Read the entire thread and you will know.


----------



## hopper (Oct 12, 2006)

I have learned my lesson. I no longer buy used batteries or motors.


----------



## Fl Flash (May 1, 2003)

Alot of us Racers buy spares and multiple items "Just in Case" latter it's determined they are not needed or are no longer the Fast Stuff. Sometimes we buy things thinking we'll like it better than what we had ( grass is greener syndrome ) 
For Example I currently have a Leading Edge X-1 on Swap & Sell I bought new thought I'd like it better than my Hangman or Judge. I built it raced it once decided I did'nt like it as well as the Judge and it sat on a shelf from then on, thats what I call New Hardly Used!
I've dealt with many people on swap and sell over the past 12-15 years never once have I bought an item I feel was misrepresented AND never once have I put an item up for sale that I felt I misrepresented.
Sure their might be a few out there that will scam you but their rare and if you do a bit of research you'll find them out before you deal!

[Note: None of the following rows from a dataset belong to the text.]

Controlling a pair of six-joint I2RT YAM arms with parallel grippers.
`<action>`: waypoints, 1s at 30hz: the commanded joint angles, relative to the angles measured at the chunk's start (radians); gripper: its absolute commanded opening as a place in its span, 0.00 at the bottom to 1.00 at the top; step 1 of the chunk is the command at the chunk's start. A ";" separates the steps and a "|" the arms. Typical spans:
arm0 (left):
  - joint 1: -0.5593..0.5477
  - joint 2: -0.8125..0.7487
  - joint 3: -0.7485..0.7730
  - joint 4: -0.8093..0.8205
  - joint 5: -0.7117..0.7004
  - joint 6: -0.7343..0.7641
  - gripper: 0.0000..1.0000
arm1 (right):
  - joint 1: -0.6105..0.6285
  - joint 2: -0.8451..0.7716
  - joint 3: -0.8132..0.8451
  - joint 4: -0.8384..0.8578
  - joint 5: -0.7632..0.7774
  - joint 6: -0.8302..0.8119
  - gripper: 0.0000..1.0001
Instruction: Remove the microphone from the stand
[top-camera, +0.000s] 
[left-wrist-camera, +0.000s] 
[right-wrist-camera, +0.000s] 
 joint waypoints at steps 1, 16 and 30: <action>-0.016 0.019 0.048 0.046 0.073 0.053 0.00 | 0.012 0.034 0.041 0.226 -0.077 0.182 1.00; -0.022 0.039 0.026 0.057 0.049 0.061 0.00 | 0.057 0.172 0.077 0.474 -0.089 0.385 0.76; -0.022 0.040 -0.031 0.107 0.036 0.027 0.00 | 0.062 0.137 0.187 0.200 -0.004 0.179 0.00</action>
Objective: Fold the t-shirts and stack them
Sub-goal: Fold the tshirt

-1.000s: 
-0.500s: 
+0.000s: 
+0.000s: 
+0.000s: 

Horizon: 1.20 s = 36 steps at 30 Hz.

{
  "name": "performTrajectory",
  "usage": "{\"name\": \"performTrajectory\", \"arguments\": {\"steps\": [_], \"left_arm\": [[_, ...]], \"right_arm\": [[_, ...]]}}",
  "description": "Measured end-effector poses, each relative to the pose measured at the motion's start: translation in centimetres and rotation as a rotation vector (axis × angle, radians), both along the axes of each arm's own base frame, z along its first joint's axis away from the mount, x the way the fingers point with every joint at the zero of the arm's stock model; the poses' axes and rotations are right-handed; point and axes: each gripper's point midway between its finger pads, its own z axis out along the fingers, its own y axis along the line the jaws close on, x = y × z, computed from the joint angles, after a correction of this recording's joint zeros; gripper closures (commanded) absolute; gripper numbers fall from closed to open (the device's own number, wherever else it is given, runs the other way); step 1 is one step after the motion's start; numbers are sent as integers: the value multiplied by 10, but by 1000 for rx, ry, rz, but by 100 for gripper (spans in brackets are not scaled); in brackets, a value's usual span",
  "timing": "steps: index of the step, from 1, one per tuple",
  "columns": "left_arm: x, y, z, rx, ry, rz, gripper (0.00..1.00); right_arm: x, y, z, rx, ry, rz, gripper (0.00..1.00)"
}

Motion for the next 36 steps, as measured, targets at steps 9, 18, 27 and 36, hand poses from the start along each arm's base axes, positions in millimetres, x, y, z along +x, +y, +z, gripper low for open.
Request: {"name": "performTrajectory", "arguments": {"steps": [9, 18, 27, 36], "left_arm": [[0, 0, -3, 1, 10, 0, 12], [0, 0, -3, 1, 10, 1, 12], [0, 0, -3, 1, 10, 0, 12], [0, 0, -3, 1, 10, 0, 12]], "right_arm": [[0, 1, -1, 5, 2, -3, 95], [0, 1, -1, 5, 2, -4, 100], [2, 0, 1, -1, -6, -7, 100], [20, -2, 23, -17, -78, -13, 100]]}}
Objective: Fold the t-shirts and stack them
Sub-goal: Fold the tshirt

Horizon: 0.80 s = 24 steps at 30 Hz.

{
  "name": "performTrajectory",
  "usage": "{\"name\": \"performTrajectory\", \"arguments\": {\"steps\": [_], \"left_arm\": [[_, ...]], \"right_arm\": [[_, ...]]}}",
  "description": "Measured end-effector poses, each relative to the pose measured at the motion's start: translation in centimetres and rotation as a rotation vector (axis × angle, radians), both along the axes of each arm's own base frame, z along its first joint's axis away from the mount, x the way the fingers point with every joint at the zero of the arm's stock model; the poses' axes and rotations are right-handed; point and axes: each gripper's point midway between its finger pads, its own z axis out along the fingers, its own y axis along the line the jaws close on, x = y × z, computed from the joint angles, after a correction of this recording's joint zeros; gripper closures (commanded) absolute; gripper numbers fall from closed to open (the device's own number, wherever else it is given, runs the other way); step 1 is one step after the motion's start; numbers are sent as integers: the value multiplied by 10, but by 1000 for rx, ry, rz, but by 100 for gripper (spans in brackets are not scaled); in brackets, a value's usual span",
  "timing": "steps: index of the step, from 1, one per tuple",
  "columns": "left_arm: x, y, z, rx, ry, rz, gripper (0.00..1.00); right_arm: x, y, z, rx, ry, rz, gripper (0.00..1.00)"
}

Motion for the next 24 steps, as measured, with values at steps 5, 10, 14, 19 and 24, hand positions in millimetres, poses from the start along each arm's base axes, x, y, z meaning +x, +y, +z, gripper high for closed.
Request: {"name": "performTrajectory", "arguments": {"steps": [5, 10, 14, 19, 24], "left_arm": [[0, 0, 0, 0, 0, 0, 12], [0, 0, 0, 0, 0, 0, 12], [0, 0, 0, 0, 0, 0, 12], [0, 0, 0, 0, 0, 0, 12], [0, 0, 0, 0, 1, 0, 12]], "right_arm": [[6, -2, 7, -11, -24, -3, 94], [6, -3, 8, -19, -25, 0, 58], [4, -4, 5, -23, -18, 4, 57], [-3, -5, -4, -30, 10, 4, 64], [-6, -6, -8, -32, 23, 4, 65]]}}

Hint, Look at their number of posting and their trader rateing and as always if a deal looks "To Good To Be True" it probably is!


----------



## BadSign (Sep 26, 2001)

I have a large steel suspension bridge for sale. Fresh paint. Never run. Max temp was about 110*. PM me if interested.


----------



## radsnappy (Sep 6, 2008)

L3FTH4ND3RL3O said:


> was like if its "new in box" how did the tools get in it? hahah http://www.hobbytalk.com/bbs1/showthread.php?t=376180


yup i bought that BRAND NEW IN BOX ,exactly read the entire thread ,great deal to:thumbsup:


----------



## DOUGHBOY (May 7, 2008)

i love the fact that the guy who started this thread has virtually no posts to this site and has 0 trader feedback.. dont you think that if people had a problem with buying used stuff and then feeling like they got the shaft they leave them bad feedback and then the would probably blast that person in the trader feedback threads at the bottom of the swap and sell section.. 

arlydude- if your looking to buy something and you cant afford it new and you want to buy it used this is a great source for most of us racers. if you feel like everyone is out to shaft you then dont buy anything from anyone.. its that easy


----------



## radsnappy (Sep 6, 2008)

+1:thumbsup::thumbsup:


----------



## KnR-Racing99 (Nov 6, 2009)

*How many would buy something if the post said "thoroughly used and abused"??*


----------



## ArlyDude (Apr 7, 2012)

DOUGHBOY said:


> i love the fact that the guy who started this thread has virtually no posts to this site and has 0 trader feedback.. dont you think that if people had a problem with buying used stuff and then feeling like they got the shaft they leave them bad feedback and then the would probably blast that person in the trader feedback threads at the bottom of the swap and sell section..
> 
> arlydude- if your looking to buy something and you cant afford it new and you want to buy it used this is a great source for most of us racers. if you feel like everyone is out to shaft you then dont buy anything from anyone.. its that easy


Seems you're the only one on this thread who has a problem with my post. Others agree and speak from experience about buying certain used items from anyone. Go troll elsewhere. :wave:


----------